Linking the towers on the ground and first floors will be a reception lobby, health club and spa. The scheme also includes valet parking, sky lobbies, a private cinema, restaurants, retail units and a top-floor cocktail bar.
This article describes the ventilation strategy for the West Tower.
Ventilation strategy
When Pan Peninsula was at the design stage, the 2000 edition of Approved Document B (ADB) was current. It was not until ADB 2006 that the now more common methods of smoke ventilation of common corridors were acknowledged.
The 2000 edition of ADB only makes reference to openable vents and automatic opening vents for natural ventilation of the common corridors of a residential building. The basic requirements were:
- an openable vent with a minimum free area of 1m2 to be provided to the corridor where escape is in more than one direction;
- an automatic opening vent with a minimum free area of 1.5m2 to be provided in corridors where travel is in a single direction.
In addition, single-stair buildings were considered acceptable only if the travel distance in one direction were limited to 7.5m.
At Pan, all apartments were planned around a central core to maximise the riverside views. The resulting design meant there was no external wall to the common corridor and travel distances were in excess of 7.5m. This would not have met the code-compliant requirement for corridor ventilation, so a fire-engineered ventilation solution was developed.
Several options were considered. One idea was to separate the corridor into sections, with a maximum travel distance of 7.5m, and ventilate each section with a natural smoke shaft with a cross-sectional area of 1.5m2. An alternative was mechanically-assisted natural ventilation, where a natural ventilation smoke shaft would be located at each end of the corridor with a mechanical smoke shaft, providing supply air, located directly adjacent or opposite the stair.

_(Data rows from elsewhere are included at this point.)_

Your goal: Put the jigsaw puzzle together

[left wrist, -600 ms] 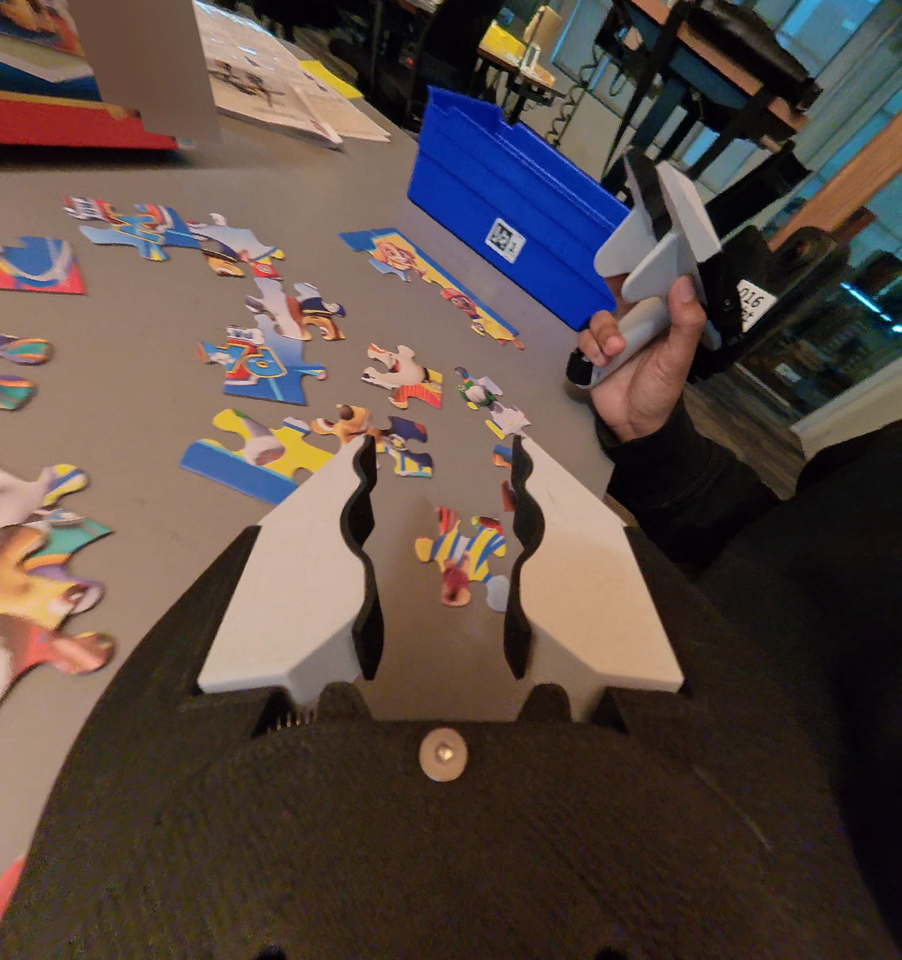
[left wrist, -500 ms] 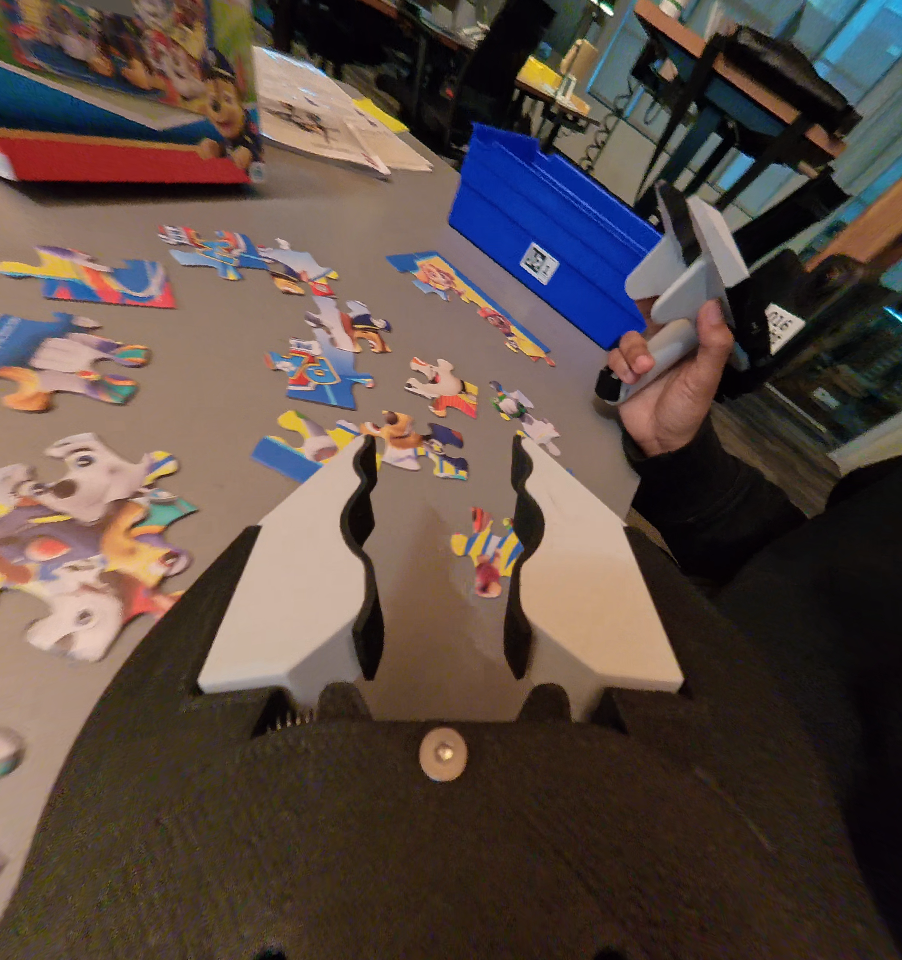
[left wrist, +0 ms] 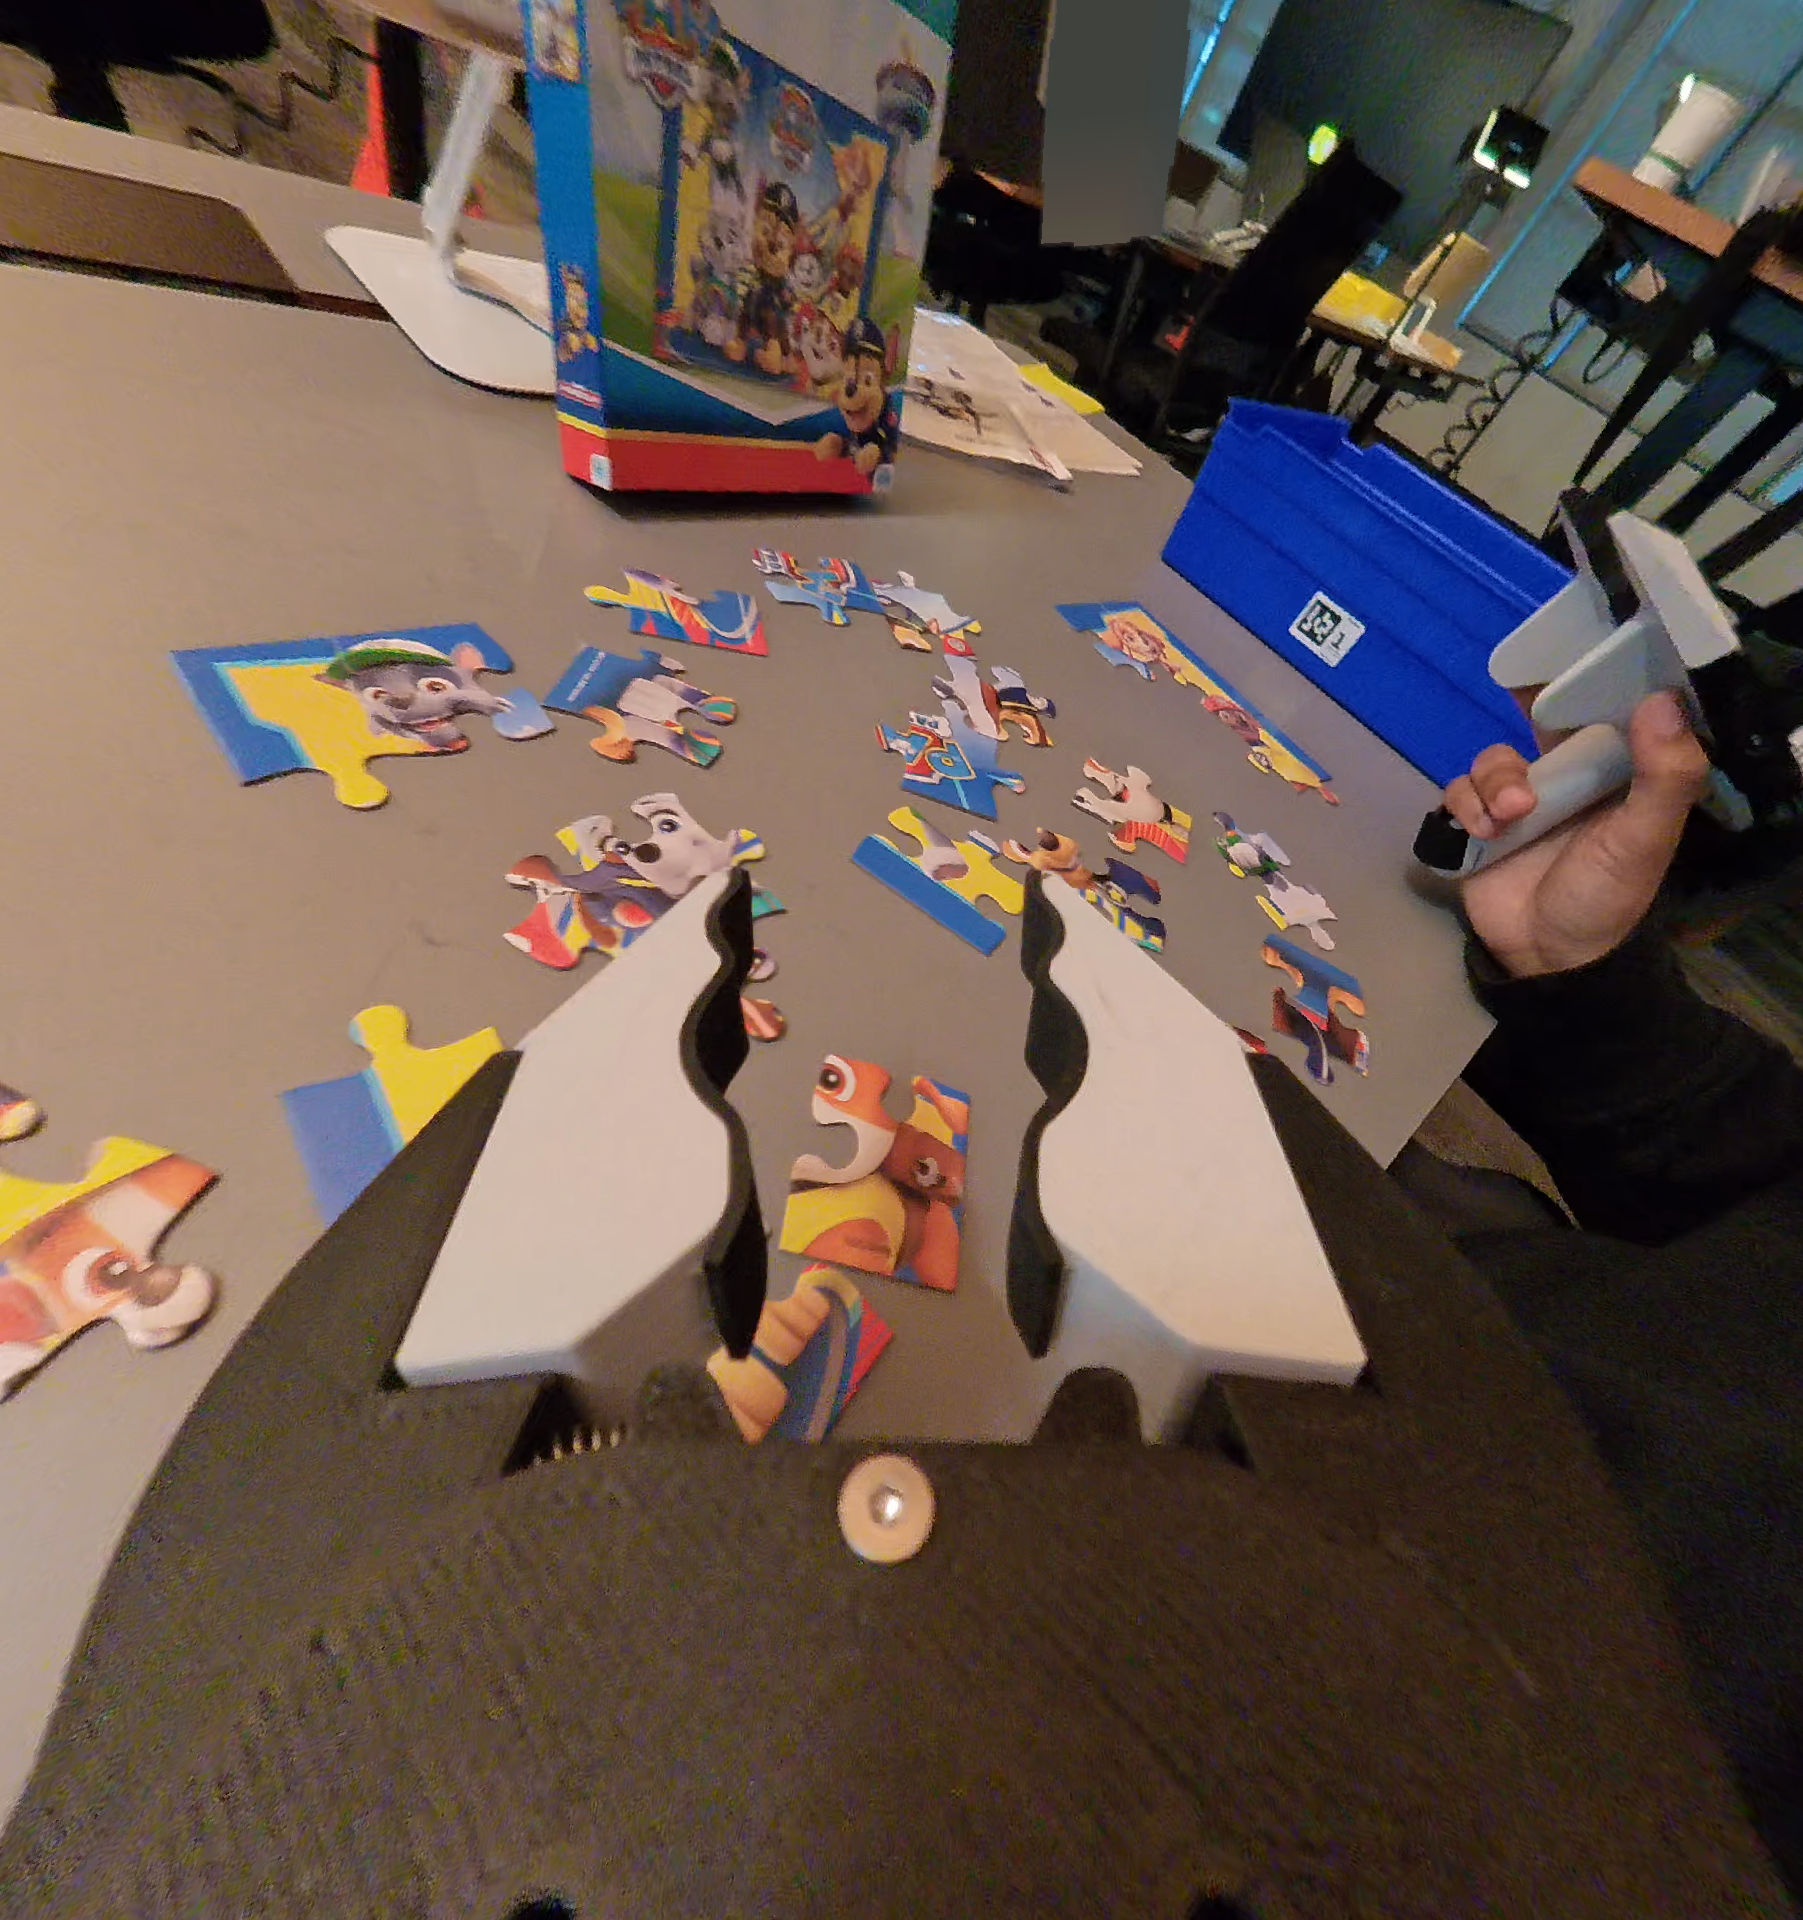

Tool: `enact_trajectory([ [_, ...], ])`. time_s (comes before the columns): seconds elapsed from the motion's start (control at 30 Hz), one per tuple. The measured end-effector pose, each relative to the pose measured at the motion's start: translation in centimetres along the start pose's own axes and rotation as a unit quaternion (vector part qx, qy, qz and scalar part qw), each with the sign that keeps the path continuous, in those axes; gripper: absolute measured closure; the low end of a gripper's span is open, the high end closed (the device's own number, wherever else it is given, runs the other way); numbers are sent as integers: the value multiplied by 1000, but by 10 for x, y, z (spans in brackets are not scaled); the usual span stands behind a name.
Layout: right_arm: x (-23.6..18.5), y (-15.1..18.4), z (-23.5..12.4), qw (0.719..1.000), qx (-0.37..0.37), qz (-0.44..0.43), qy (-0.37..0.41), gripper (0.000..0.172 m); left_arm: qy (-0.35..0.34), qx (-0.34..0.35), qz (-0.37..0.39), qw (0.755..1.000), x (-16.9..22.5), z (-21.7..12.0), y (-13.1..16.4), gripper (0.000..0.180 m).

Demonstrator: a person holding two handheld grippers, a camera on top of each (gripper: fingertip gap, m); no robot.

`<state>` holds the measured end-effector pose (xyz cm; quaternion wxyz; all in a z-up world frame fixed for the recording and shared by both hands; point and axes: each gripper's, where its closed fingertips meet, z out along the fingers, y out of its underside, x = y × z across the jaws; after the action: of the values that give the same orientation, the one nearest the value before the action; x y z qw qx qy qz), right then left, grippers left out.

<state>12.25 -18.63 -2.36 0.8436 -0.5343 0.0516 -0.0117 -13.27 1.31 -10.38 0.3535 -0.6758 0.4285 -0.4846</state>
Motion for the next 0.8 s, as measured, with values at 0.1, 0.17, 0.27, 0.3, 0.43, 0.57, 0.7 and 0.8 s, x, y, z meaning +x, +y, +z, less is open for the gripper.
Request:
enact_trajectory([
  [0.1, -1, 1, 0, 1000, -3, -6, 1, 136, -18, 16, -10, 1000, -10, -11, -2, 131],
  [0.17, 0, 1, 1, 1000, -5, -9, 3, 135, -24, 27, -24, 999, -15, -17, 3, 131],
  [0.27, 1, 2, 0, 1000, -8, -12, 9, 135, -42, 55, -43, 997, -24, -29, 12, 132],
  [0.3, 1, 3, 1, 1000, -9, -14, 10, 135, -55, 67, -43, 995, -29, -34, 11, 132],
  [0.43, 0, 6, 2, 999, -18, -29, 14, 135, -117, 90, -46, 988, -57, -58, 5, 129],
  [0.57, 2, 11, 4, 998, -35, -47, 27, 135, -174, 89, -64, 979, -84, -75, 11, 130],
  [0.7, 6, 17, 5, 997, -49, -49, 38, 135, -188, 68, -84, 976, -98, -74, 26, 131],
  [0.8, 8, 21, 7, 996, -60, -52, 42, 135, -196, 54, -75, 976, -101, -73, 32, 132],
])
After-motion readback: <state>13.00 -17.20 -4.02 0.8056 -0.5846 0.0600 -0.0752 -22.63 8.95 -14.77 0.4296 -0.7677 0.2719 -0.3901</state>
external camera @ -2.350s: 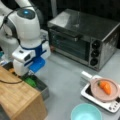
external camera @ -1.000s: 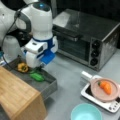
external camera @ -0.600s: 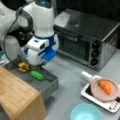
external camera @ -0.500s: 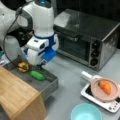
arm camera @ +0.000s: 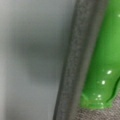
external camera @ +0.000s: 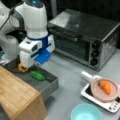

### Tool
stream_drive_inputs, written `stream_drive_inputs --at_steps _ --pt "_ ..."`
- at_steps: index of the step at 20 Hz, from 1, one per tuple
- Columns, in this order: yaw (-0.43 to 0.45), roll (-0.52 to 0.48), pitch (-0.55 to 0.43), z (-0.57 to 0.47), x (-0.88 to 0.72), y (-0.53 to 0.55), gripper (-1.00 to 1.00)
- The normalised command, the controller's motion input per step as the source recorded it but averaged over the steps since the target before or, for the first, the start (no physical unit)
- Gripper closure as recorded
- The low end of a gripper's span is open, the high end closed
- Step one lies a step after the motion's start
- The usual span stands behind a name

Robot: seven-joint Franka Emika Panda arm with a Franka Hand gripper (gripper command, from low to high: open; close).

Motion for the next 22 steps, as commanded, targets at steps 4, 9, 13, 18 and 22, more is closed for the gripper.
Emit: stream_drive_inputs --at_steps 4,9,13,18,22 --pt "0.133 0.002 0.174 0.3 0.21 -0.19 -1.0" --pt "0.098 -0.007 0.167 0.27 0.28 0.03 -1.0" --pt "0.096 0.028 0.207 0.28 0.44 0.13 -1.0" --pt "-0.005 0.132 0.268 0.26 0.62 0.2 -1.0" --pt "-0.137 0.159 0.286 0.27 0.88 0.26 -1.0"
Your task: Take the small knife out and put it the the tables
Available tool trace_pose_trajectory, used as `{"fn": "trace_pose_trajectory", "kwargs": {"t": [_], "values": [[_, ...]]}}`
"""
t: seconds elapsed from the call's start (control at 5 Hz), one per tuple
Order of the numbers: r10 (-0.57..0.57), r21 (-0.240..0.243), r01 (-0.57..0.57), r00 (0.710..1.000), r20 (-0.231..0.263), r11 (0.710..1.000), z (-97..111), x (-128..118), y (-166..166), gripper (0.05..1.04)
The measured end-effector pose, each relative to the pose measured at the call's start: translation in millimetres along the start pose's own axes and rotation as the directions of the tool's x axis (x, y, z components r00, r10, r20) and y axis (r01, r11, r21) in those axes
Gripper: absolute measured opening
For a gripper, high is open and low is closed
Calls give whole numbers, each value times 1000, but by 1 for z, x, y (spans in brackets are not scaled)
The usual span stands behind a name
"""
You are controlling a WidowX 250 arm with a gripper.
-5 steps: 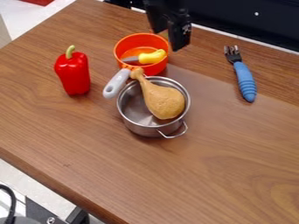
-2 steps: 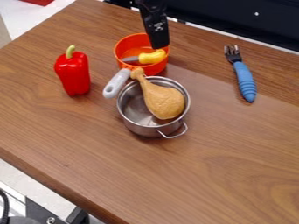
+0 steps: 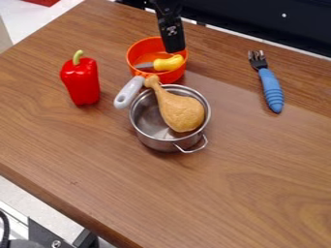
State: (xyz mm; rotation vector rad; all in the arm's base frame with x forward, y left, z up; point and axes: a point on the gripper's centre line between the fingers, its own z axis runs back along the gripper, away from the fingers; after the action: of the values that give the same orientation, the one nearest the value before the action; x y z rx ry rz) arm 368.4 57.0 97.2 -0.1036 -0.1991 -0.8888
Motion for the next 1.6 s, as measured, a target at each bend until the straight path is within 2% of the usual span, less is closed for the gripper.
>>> {"fn": "trace_pose_trajectory", "kwargs": {"t": [0.2,0.6,1.2,1.6], "values": [[-8,35,9,1000,-25,999,-9,-2,0,995],[-6,69,10,999,-49,998,-17,-6,2,995],[-4,82,10,997,-73,997,-25,-7,-2,995],[2,99,8,994,-106,995,-35,-8,-3,995]]}}
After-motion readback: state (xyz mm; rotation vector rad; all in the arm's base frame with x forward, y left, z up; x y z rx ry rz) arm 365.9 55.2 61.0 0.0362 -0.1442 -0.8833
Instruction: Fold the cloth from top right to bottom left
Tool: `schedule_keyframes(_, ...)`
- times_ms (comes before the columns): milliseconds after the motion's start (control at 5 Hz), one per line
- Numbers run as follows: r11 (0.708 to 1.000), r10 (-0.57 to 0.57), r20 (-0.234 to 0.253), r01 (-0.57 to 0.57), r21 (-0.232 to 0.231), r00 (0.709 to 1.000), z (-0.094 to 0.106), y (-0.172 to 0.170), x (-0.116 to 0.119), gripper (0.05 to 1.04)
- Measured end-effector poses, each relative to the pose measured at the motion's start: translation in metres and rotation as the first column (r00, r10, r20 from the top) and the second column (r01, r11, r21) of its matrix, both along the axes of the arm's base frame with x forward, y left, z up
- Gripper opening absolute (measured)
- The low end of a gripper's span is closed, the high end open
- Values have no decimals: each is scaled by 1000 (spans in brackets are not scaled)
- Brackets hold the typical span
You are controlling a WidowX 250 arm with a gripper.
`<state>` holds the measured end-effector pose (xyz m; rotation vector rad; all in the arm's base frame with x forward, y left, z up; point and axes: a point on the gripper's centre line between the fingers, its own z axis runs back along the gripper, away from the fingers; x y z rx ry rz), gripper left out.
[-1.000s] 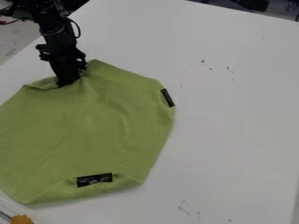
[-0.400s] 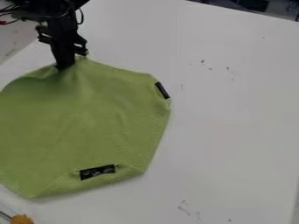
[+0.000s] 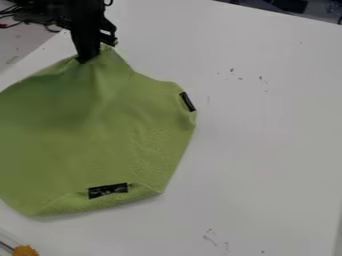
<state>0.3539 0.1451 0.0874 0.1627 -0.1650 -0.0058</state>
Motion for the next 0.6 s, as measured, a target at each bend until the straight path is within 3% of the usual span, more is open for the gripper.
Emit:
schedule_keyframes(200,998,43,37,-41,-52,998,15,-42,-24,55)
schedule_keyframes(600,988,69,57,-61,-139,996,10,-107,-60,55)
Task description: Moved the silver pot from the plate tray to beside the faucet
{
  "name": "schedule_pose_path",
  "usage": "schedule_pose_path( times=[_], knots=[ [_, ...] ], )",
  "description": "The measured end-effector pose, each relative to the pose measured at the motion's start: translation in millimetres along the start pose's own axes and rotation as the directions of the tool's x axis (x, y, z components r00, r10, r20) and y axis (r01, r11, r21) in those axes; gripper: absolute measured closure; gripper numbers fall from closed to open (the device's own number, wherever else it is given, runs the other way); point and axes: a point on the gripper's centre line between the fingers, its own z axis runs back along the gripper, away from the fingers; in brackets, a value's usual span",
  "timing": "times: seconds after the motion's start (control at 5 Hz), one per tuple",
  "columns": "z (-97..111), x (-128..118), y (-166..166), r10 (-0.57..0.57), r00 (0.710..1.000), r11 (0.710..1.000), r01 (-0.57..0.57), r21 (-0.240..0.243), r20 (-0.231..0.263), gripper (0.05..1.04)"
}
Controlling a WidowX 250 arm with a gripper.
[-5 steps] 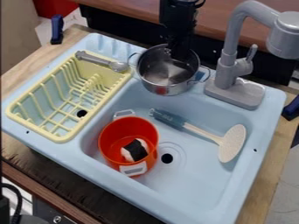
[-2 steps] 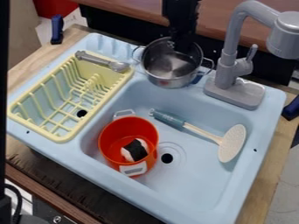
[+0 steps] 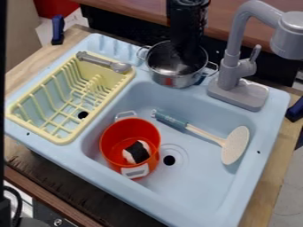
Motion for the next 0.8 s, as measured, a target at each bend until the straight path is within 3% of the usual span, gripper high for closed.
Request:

We also looked at putting mechanical extract shafts at either end of the corridor with a natural supply duct located directly adjacent or opposite the stair. Another option was having two mechanical smoke shafts, one providing supply and the other providing extract.
A review of the ventilation systems concluded, however, that none of these systems could resolve the unique requirements of the giant tower with a single stair. We therefore developed a double reversible mechanical extraction system, which relies on dilution rather than pressurisation to maintain conditions in the corridor. The resulting conditions are expected to be better than those that would exist under a code-compliant design.
The proposed smoke ventilation system is based on two 0.5m2 smoke shafts, providing 2m3/s mechanical inlet or extract to the common corridor. The fans will be reversible, which will allow each shaft to be either extract or supply. The system will be activated by two detectors located at either end of the corridor.
On activation of the smoke detection alarm within the common corridor, the system will start providing extraction from the duct closest to the smoke detector and supply from the duct farthest from the smoke detector. Both fans can be manually reversed by the fire and rescue service to form two mechanical extract ducts after the initial evacuation phase.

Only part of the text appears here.